Residents in a Mexico City neighborhood on Thursday paid homage to those who died and were injured in the 7.1 magnitude earthquake that hit the city on Sept. 19.
The nearly 100 people who organized the event congregated around a public monument in the neighborhood and hung flowers, balloons and stuffed animals as a shrine to the deceased. They sang, held hands and placed candles on the ground as night set in. They paid particular attention to the 19 children and seven adults who died inside of the Enrique Rebsamen High School after it collapsed.
Participants also used the event to vocalize their frustration with what they saw as unnecessary deaths. Protester Ricardo Rojas described what happened in the school as "unfortunate."
"If they had kept it closed, this wouldn’t have happened,” he said, referring to possible irregularities in the soundness of the school’s construction safety.
Some have said the building was coded as safe, but only received the city’s safety seal because of corruption among city officials and the construction company that built it.
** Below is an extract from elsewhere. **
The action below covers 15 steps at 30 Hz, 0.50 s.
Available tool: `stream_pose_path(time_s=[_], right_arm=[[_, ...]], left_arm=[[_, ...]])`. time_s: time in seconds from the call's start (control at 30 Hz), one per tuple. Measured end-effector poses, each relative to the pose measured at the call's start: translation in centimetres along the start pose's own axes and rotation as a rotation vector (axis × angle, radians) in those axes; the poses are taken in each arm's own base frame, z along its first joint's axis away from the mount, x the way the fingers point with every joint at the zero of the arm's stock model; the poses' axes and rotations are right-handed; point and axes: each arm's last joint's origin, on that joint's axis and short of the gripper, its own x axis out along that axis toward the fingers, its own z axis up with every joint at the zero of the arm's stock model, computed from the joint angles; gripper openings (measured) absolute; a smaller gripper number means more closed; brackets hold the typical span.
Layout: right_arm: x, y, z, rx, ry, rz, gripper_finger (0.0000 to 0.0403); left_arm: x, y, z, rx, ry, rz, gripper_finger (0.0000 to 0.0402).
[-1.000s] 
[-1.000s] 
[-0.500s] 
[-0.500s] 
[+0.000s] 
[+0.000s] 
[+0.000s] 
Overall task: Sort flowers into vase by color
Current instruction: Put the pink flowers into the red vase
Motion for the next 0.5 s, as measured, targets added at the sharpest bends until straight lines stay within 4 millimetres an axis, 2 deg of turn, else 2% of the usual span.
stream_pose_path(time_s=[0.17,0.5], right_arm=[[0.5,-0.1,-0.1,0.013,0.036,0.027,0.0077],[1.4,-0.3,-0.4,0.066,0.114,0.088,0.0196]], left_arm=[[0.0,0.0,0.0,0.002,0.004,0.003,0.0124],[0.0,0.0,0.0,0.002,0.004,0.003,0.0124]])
Rojas added that the school "always operated with irregularities.”
Seven other newly-constructed buildings, which should have been built according to seismic codes, were also destroyed, AFP reported.
In September alone, Mexico suffered two major earthquakes. The first with an epicenter in the state of Oaxaca on Sept. 7 at a magnitude of 8.1. The Sept. 19 quake’s epicenter was in Puebla, but Mexico City has seen the most deaths from the latter.
Their combined death toll is 345, with hundreds of people displaced and several people still missing in Mexico City. Nearly 3,000 buildings within the city are considered uninhabitable or need to be investigated.
The Mexican government estimates that it will take US$2 billion to fully rebuild from the damages caused by the two earthquakes.